▶ [What this task involves]: Print every line of the listing below, starting with the line that holds "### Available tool" and going on through the line that holds "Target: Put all", both included, and print nothing else.

▶ [The records]:
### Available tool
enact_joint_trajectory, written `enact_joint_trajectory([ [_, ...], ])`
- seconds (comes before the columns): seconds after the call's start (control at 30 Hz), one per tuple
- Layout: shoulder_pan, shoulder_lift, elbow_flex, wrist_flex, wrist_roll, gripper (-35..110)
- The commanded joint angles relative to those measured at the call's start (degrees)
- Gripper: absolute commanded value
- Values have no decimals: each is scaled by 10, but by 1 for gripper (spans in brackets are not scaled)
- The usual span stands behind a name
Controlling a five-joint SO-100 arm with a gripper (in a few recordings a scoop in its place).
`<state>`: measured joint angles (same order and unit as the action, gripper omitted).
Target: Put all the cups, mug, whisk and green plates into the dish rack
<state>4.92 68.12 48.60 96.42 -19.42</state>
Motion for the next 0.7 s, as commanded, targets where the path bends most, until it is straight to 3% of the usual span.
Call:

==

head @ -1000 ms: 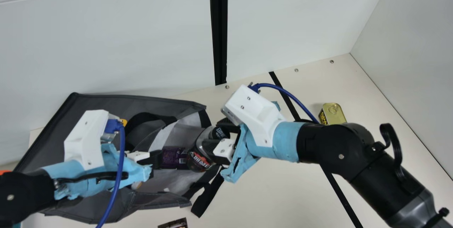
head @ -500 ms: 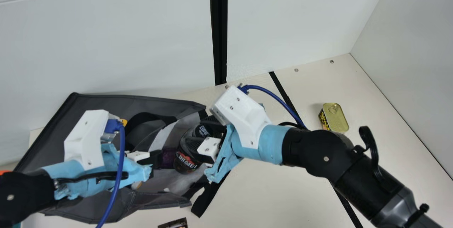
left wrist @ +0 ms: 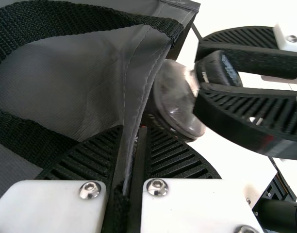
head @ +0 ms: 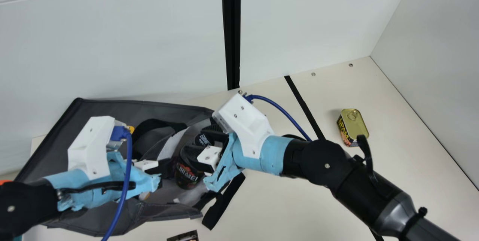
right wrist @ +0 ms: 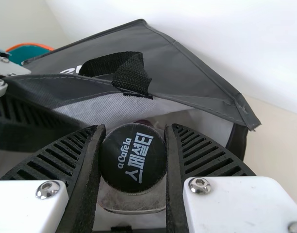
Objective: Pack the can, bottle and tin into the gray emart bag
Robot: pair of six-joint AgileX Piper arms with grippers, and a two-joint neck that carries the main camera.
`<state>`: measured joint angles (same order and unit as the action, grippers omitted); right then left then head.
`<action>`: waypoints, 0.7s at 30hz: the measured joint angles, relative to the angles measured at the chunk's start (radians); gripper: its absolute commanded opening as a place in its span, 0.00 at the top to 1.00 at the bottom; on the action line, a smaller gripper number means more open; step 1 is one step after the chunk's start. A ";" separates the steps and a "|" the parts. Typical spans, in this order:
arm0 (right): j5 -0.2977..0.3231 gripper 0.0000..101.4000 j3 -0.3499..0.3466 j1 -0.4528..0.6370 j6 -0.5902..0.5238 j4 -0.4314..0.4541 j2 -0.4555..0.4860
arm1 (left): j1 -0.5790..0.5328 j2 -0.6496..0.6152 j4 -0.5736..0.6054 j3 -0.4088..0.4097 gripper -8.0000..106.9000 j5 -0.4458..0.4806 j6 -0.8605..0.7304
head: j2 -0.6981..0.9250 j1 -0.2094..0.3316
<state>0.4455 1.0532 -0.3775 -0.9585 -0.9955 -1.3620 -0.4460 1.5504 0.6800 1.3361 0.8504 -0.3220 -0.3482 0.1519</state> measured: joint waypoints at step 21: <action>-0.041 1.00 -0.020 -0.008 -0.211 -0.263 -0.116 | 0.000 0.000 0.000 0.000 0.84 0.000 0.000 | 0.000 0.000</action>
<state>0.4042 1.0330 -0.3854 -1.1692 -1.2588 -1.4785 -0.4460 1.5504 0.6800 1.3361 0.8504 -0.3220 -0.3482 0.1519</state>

▶ [Answer space]:
### Available tool
enact_joint_trajectory, written `enact_joint_trajectory([ [_, ...], ])`
- seconds (comes before the columns): seconds after the call's start (control at 30 Hz), one per tuple
- Layout: shoulder_pan, shoulder_lift, elbow_flex, wrist_flex, wrist_roll, gripper (-35..110)
- The commanded joint angles relative to those measured at the call's start (degrees)
- Gripper: absolute commanded value
- Values have no decimals: each is scaled by 10, but by 1 for gripper (spans in brackets are not scaled)
- The usual span stands behind a name
Controlling a five-joint SO-100 arm with a gripper (in a few recordings a scoop in its place).
`<state>`: measured joint angles (same order and unit as the action, gripper omitted).
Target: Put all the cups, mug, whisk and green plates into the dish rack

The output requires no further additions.